(Exercise requirements) From the listing below, reproduce word for word the part that opens with the line containing "Provide the mask of every instance of the wooden" and closes with the line containing "Provide the mask of every instance of the robot"; reproduce nothing else.

(Provided records)
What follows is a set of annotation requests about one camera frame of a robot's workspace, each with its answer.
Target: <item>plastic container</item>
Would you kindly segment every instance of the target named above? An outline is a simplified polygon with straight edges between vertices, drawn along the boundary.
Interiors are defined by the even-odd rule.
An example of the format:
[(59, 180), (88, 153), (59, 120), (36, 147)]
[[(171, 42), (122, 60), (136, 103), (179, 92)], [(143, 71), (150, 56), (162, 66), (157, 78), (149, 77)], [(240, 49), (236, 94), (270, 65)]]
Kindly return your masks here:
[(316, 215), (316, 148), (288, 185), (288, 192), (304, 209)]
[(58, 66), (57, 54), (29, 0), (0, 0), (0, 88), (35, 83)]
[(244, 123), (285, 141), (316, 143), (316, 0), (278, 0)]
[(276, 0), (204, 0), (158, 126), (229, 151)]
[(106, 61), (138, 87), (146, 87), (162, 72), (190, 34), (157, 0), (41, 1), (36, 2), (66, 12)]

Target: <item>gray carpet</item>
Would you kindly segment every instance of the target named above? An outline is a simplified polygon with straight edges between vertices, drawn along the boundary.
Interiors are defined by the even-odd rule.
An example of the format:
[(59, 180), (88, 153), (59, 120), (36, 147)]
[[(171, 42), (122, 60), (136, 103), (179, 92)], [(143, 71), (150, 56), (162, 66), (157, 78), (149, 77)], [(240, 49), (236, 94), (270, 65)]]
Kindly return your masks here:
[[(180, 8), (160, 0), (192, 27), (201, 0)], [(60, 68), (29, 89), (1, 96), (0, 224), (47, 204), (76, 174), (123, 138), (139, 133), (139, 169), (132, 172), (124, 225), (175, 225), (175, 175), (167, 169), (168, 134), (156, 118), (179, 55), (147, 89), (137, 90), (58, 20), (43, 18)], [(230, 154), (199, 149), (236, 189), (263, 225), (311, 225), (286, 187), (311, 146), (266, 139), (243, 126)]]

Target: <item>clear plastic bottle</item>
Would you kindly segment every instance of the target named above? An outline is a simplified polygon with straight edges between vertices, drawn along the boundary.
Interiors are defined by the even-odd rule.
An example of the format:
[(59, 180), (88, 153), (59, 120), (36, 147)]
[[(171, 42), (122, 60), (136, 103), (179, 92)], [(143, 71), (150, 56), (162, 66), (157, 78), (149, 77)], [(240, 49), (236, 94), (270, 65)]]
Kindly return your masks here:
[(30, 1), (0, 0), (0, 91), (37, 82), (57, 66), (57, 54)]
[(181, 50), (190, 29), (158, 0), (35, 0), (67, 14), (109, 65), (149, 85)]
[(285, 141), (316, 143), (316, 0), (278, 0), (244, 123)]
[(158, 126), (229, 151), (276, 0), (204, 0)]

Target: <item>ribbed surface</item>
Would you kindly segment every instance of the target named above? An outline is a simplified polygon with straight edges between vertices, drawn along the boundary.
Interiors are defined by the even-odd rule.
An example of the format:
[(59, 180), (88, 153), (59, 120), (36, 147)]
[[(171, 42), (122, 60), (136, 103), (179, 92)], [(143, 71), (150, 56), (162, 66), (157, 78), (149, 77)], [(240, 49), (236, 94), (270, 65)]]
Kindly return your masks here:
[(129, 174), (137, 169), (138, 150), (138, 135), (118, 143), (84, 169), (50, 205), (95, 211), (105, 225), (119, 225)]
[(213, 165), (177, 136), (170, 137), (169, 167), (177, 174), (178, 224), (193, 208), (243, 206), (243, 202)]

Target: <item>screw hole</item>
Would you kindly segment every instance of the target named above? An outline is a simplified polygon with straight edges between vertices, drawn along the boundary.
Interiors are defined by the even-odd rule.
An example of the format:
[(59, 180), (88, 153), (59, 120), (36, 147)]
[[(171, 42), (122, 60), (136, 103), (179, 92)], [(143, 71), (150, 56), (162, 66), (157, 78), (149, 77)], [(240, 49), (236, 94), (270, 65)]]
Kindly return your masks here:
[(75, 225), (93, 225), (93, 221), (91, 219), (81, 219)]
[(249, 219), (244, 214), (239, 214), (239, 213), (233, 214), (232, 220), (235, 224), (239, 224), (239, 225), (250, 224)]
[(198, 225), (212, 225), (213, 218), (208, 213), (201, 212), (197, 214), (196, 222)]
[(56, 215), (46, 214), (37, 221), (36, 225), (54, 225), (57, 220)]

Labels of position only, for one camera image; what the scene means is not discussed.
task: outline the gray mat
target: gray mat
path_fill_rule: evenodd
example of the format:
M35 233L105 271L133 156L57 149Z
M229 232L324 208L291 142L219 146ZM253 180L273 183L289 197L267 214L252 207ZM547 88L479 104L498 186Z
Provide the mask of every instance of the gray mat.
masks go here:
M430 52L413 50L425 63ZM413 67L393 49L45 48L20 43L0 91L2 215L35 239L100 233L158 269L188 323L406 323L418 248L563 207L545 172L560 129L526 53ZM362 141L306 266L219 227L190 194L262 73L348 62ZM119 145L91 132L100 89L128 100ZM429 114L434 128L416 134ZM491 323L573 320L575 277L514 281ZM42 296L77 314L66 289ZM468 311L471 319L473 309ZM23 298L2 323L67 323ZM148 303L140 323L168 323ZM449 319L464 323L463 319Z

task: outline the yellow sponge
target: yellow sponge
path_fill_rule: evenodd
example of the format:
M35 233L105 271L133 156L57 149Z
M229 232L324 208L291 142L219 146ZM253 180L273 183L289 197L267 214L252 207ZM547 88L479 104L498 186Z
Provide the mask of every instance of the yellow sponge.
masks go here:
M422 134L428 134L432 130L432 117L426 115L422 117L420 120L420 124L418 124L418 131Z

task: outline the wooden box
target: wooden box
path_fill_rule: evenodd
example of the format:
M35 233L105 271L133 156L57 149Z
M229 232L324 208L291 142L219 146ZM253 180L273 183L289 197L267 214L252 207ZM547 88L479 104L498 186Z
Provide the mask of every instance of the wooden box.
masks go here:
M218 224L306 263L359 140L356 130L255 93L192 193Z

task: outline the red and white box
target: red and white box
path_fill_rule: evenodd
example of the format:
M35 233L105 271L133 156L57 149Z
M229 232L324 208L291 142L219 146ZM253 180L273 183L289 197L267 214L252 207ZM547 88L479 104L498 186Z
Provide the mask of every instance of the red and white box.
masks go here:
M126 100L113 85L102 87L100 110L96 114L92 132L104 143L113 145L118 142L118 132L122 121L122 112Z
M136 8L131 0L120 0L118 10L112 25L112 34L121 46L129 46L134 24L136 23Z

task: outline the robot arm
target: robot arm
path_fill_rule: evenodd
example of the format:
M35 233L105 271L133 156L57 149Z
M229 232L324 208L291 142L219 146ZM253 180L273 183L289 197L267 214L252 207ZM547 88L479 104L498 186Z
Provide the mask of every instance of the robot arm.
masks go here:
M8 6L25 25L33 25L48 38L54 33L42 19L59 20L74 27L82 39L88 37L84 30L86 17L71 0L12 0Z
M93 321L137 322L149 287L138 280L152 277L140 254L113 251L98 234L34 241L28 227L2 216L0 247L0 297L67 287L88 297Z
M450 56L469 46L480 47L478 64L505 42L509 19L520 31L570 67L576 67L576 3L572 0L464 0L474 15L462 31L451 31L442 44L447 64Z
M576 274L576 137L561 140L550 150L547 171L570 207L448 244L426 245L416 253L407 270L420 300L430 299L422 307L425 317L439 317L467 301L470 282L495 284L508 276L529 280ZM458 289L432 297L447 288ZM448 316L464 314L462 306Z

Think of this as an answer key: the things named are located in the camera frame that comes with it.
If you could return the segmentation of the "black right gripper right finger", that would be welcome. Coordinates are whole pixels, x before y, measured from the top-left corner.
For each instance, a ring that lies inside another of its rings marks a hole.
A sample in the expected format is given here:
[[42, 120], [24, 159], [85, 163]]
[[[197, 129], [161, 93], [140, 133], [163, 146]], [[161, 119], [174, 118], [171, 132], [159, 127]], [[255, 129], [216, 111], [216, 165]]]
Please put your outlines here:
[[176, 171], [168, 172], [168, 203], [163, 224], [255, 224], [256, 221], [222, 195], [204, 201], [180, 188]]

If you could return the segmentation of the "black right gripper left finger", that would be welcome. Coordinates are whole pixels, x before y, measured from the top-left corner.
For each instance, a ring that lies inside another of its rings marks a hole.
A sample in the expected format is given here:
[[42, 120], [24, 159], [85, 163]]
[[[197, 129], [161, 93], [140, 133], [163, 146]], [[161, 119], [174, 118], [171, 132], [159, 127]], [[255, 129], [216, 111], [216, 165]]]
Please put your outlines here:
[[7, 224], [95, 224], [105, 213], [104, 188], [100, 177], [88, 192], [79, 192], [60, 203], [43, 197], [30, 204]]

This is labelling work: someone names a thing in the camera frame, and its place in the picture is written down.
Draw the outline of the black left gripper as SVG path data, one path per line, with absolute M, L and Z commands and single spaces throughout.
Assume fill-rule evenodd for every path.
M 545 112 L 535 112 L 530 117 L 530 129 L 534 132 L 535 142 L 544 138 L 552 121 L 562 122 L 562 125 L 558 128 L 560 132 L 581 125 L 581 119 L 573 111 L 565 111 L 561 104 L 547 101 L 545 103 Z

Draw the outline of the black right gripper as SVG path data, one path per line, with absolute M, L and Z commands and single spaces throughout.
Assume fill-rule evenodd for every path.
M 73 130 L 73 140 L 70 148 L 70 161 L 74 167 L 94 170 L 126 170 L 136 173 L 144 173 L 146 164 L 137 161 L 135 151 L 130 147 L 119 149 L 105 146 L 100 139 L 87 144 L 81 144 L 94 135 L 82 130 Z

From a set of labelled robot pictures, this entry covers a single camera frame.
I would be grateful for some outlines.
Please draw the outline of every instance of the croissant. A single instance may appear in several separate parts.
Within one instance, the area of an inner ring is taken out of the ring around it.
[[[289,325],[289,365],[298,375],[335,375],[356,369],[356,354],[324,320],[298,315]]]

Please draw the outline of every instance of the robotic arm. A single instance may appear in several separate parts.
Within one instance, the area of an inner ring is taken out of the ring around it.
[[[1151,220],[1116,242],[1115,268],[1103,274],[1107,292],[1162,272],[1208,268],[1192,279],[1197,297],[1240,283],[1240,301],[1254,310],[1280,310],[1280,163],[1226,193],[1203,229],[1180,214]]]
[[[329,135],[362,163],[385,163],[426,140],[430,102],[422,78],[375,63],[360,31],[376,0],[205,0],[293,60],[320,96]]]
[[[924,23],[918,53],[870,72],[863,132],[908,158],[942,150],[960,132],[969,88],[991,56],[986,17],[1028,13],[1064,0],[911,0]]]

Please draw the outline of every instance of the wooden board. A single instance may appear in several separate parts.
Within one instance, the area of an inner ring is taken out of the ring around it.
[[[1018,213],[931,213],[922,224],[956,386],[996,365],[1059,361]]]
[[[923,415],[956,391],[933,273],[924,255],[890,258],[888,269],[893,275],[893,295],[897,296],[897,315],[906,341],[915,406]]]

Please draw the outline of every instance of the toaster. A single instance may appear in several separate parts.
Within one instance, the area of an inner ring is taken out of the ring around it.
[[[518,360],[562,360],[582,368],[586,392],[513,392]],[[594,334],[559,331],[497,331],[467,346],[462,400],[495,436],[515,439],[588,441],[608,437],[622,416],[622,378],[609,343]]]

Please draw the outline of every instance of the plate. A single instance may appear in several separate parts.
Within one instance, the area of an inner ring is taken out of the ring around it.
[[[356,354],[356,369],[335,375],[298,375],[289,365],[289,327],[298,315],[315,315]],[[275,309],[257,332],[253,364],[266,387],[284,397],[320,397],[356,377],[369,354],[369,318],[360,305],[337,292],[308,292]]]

(Your response)
Provide the mask of every instance of the wooden box.
masks go here:
M218 224L306 263L359 140L356 130L255 93L192 193Z

task: outline the red and white box
target: red and white box
path_fill_rule: evenodd
example of the format:
M35 233L105 271L133 156L57 149Z
M229 232L324 208L291 142L219 146ZM253 180L273 183L289 197L267 214L252 207ZM547 88L479 104L498 186Z
Provide the mask of every instance of the red and white box.
masks go here:
M126 100L113 85L102 87L100 110L96 114L92 132L104 143L113 145L118 142L118 132L122 121L122 112Z
M136 8L131 0L120 0L118 10L112 25L112 34L121 46L129 46L134 24L136 23Z

task: outline the robot arm
target: robot arm
path_fill_rule: evenodd
example of the format:
M35 233L105 271L133 156L57 149Z
M229 232L324 208L291 142L219 146ZM253 180L273 183L289 197L267 214L252 207ZM547 88L479 104L498 186Z
Provide the mask of every instance of the robot arm.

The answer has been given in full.